* Brief *
Make an exact copy of all the data, pictures excluded.

* Given material *
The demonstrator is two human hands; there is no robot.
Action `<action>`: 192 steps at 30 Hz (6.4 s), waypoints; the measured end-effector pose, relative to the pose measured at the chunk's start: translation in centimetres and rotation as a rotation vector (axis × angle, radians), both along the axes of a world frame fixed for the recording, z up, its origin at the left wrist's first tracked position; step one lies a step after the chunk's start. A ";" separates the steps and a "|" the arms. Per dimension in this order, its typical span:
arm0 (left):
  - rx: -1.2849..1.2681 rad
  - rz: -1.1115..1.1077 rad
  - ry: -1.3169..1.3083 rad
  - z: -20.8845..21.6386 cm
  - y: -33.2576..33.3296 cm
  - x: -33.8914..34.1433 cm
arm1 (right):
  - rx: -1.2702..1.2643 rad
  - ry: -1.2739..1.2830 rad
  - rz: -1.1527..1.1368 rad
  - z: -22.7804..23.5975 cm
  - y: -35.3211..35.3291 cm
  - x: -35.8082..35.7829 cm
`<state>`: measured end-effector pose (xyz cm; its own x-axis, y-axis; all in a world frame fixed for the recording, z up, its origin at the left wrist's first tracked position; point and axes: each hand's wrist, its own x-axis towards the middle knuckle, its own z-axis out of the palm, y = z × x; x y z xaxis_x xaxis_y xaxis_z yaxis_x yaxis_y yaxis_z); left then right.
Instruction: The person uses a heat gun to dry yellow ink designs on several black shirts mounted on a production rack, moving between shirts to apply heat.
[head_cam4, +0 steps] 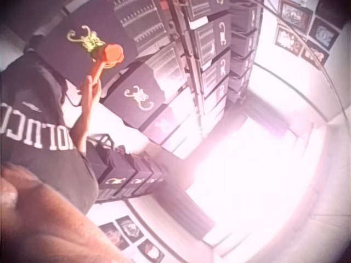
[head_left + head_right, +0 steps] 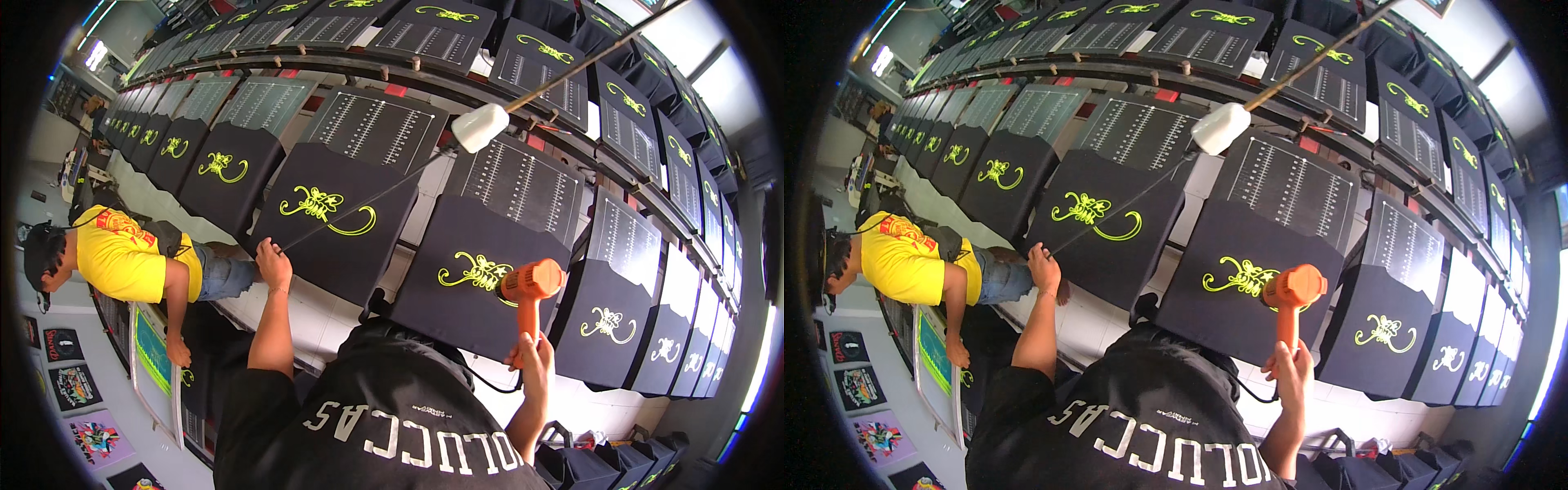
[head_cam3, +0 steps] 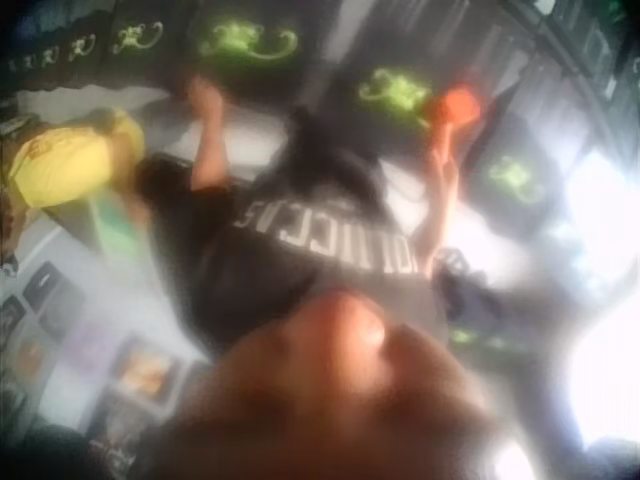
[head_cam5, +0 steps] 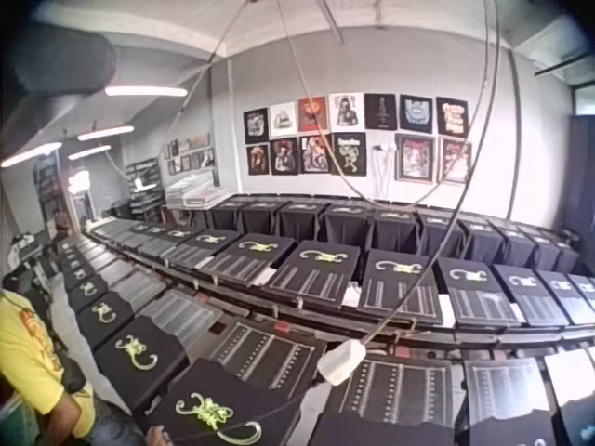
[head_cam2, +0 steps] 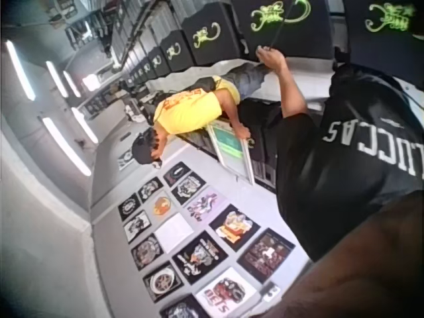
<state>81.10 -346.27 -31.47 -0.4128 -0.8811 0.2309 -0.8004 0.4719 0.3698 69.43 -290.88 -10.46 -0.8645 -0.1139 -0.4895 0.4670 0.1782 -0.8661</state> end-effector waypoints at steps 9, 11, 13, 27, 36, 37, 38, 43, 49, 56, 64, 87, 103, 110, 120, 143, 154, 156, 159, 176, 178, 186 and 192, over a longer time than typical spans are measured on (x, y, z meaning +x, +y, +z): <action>0.047 0.162 -0.031 1.6 -13.3 2.1 | -0.126 -0.124 0.074 0.2 -8.2 1.4; 0.015 0.129 0.025 2.3 -16.7 1.8 | -0.179 -0.145 0.128 0.1 -12.1 1.4; -0.154 0.108 -0.030 1.6 -22.5 3.6 | -0.234 -0.171 0.183 0.2 -17.0 1.2; 0.331 0.709 0.154 -5.0 -41.2 1.9 | 0.101 -0.031 0.028 -0.3 -40.1 -1.1; 0.231 0.755 0.062 -4.6 -40.0 -0.5 | 0.131 -0.005 0.009 -0.9 -41.0 -1.2; 0.237 0.756 0.055 -4.4 -39.9 -0.7 | 0.136 0.008 0.005 -0.9 -41.2 -1.0; 0.237 0.749 0.046 -4.2 -40.0 -1.1 | 0.144 0.014 0.009 -0.8 -41.4 -1.0; 0.263 0.754 0.020 -4.2 -40.0 -1.2 | 0.136 -0.008 0.018 -1.2 -41.5 -1.0; 0.247 0.823 -0.042 -4.3 -40.7 -1.5 | 0.160 0.000 -0.045 -1.0 -41.8 -1.2; 0.184 0.838 -0.068 -4.9 -40.8 -1.6 | 0.162 -0.013 -0.095 -1.1 -41.4 -0.7; 0.204 0.831 -0.073 -3.9 -40.1 -2.0 | 0.155 -0.018 -0.121 -0.6 -40.6 0.2; 0.201 0.854 -0.098 -4.7 -40.7 -1.4 | 0.088 -0.035 -0.040 -0.8 -40.3 4.4; 0.248 0.836 -0.123 -3.1 -39.8 -2.0 | 0.079 -0.090 0.051 -0.7 -42.3 4.8; 0.254 0.826 -0.109 -2.6 -39.4 -2.2 | 0.085 -0.119 0.092 -0.6 -43.6 3.9; 0.221 0.793 -0.113 -3.4 -39.6 -1.8 | 0.135 -0.098 0.186 -0.4 -46.3 2.3; 0.202 0.791 -0.078 -3.2 -39.5 -2.0 | 0.163 -0.005 0.129 -1.2 -48.7 -1.9; 0.221 0.787 -0.091 -2.6 -39.4 -2.1 | 0.132 -0.055 0.153 -0.8 -47.8 -1.4; 0.227 0.784 -0.087 -2.9 -39.6 -1.9 | 0.164 -0.031 0.165 -0.9 -48.3 -0.9; 0.244 0.781 -0.080 -3.1 -39.8 -1.8 | 0.173 -0.048 0.185 -0.5 -48.2 -1.1; 0.213 0.788 -0.069 -3.6 -39.9 -1.5 | 0.136 -0.062 0.211 -0.9 -48.9 -0.9; 0.245 0.769 -0.065 -3.1 -39.7 -1.8 | 0.159 -0.034 0.244 -0.7 -49.9 -1.1; 0.267 0.771 -0.081 -1.9 -39.1 -2.0 | 0.178 -0.034 0.310 -0.4 -51.1 -2.2; 0.246 0.765 -0.065 -1.6 -38.9 -2.0 | 0.187 -0.031 0.359 -0.7 -52.5 -3.2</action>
<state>79.06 -385.17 -33.10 0.3194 -0.9476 -0.0104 -0.8923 -0.3044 0.3333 66.27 -343.34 -11.12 -0.7702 -0.3127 -0.5558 0.3719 0.4878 -0.7898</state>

* Answer section *
The demonstrator is two human hands; there is no robot.
Action `<action>`: 192 steps at 30 Hz (6.4 s), waypoints; the measured end-effector pose, relative to the pose measured at the chunk's start: translation in centimetres and rotation as a rotation vector (axis × angle, radians), both along the axes of a world frame fixed for the recording, z up, its origin at the left wrist's first tracked position; step one lies a step after the chunk's start. A ";" separates the steps and a "|" the arms. Per dimension in this order, its typical span:
arm0 (left):
  - rx: -1.2849..1.2681 rad
  - rz: -1.1115..1.1077 rad
  - ry: -1.3169..1.3083 rad
  - z: -20.8845..21.6386 cm
  - y: -33.2576..33.3296 cm
  - x: -33.8914..34.1433 cm
arm1 (right):
  - rx: -1.2702..1.2643 rad
  - ry: -1.2739..1.2830 rad
  - rz: -1.1527..1.1368 rad
  - z: -22.7804..23.5975 cm
  - y: -35.3211..35.3291 cm
  - x: -35.8082..35.7829 cm
`<state>`: measured end-effector pose (xyz cm; its own x-axis, y-axis; all in a world frame fixed for the recording, z up, its origin at the left wrist's first tracked position; point and axes: each hand's wrist, its own x-axis towards the middle knuckle, its own z-axis out of the palm, y = z × x; x y z xaxis_x xaxis_y xaxis_z yaxis_x yaxis_y yaxis_z); left then right.
Instruction: The person uses a heat gun to dry yellow ink designs on several black shirts mounted on a production rack, moving between shirts to apply heat.
[head_cam4, +0 steps] 
[head_left + head_right, +0 steps] 
[head_cam3, +0 steps] 
[head_cam5, +0 steps] 
[head_cam2, +0 steps] 
<state>81.10 -346.27 -31.47 -0.4128 -0.8811 0.2309 -0.8004 0.4719 0.3698 69.43 -290.88 -10.46 -0.8645 -0.1139 -0.4895 0.4670 0.1782 -0.8661</state> end-effector waypoints at steps 9, 11, 13, 27, 36, 37, 38, 43, 49, 56, 64, 87, 103, 110, 120, 143, 154, 156, 159, 176, 178, 186 and 192, over a longer time than typical spans are measured on (x, y, z meaning +x, +y, +z): <action>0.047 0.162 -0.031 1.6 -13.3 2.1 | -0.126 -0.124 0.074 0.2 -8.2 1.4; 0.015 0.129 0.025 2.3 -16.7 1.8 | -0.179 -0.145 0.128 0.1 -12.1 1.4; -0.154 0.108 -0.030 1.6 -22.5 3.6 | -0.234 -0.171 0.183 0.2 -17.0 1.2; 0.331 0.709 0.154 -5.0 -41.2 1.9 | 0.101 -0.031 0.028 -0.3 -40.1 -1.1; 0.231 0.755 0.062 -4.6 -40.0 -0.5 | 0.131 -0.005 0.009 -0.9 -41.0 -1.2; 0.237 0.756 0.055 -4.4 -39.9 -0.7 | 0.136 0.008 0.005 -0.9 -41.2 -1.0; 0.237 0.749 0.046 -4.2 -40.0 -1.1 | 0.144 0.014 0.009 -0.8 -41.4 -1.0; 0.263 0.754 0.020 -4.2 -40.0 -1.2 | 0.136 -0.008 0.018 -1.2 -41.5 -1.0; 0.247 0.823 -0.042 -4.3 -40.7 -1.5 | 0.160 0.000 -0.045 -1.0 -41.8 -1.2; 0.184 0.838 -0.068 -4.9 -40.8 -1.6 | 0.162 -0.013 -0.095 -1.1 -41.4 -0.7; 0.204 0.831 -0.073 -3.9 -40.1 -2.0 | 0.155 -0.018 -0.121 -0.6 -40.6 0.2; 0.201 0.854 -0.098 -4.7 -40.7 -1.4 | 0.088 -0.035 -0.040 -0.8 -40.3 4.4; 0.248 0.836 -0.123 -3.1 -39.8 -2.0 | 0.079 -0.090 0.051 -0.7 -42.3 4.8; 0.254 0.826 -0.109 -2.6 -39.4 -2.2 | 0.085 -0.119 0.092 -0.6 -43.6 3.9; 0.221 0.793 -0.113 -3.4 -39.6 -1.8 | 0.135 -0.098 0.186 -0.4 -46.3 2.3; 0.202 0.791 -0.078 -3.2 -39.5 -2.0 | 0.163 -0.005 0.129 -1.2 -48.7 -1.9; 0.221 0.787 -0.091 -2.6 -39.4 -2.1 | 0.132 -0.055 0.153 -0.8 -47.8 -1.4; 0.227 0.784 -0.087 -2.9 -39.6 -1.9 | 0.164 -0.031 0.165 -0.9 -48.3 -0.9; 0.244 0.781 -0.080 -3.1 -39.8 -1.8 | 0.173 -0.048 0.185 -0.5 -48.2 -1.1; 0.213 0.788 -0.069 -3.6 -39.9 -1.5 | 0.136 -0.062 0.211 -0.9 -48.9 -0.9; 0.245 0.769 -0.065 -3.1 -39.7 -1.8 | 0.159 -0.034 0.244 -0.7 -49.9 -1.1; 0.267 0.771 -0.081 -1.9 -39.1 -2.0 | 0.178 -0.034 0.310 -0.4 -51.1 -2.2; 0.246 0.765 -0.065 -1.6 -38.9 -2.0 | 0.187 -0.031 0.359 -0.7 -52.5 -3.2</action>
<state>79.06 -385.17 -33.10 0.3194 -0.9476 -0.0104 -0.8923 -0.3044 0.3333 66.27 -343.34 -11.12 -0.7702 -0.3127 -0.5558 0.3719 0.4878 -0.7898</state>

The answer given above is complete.